[EXERCISE]:
Your answer should consist of all lines in the listing that hold the word "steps".

[DATA PROVIDED]:
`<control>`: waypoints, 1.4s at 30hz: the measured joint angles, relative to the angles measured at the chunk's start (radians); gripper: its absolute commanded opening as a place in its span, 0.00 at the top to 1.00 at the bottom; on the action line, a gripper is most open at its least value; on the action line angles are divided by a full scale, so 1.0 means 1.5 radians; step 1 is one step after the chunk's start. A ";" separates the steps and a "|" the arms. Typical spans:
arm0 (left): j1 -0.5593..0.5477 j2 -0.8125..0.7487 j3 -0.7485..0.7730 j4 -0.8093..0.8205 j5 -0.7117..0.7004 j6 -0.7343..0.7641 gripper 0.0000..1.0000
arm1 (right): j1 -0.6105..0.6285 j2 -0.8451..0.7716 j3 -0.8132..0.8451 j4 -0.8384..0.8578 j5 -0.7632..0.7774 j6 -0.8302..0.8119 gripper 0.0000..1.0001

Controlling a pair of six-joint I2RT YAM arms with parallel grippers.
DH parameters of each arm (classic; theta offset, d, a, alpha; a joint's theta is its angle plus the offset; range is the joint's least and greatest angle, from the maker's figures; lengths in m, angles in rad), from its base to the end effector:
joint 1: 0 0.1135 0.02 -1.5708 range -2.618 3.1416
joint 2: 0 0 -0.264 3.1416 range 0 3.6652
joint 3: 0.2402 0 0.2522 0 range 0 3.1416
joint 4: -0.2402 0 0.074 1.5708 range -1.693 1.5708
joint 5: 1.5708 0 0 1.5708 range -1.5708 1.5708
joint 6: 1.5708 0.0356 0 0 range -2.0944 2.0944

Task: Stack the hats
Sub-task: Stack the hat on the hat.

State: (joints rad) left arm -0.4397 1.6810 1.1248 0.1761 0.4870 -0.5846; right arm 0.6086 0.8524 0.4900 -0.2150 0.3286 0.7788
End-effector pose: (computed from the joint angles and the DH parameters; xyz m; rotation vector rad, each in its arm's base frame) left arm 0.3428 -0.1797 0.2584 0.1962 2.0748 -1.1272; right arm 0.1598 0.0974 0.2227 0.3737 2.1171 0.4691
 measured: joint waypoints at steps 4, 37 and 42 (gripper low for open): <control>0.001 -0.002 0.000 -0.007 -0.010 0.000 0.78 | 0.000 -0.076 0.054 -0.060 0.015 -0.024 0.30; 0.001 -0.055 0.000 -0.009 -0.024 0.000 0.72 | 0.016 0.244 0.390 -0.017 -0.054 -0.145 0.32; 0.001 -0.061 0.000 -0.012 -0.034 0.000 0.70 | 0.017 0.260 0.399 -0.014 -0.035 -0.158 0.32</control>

[ANSWER TO THIS EXERCISE]:
`<control>`: waypoints, 1.4s at 30hz: the measured joint angles, relative to the angles measured at the chunk's start (radians); gripper: its absolute commanded opening as a place in its span, 0.00 at the top to 1.00 at the bottom; on the action line, a gripper is most open at its least value; on the action line angles are divided by a full scale, so 1.0 means 1.5 radians; step 1 is one step after the chunk's start. A ";" separates the steps and a "|" the arms. Typical spans:
 measured: joint waypoints at steps 4, 37 and 42 (gripper low for open): <control>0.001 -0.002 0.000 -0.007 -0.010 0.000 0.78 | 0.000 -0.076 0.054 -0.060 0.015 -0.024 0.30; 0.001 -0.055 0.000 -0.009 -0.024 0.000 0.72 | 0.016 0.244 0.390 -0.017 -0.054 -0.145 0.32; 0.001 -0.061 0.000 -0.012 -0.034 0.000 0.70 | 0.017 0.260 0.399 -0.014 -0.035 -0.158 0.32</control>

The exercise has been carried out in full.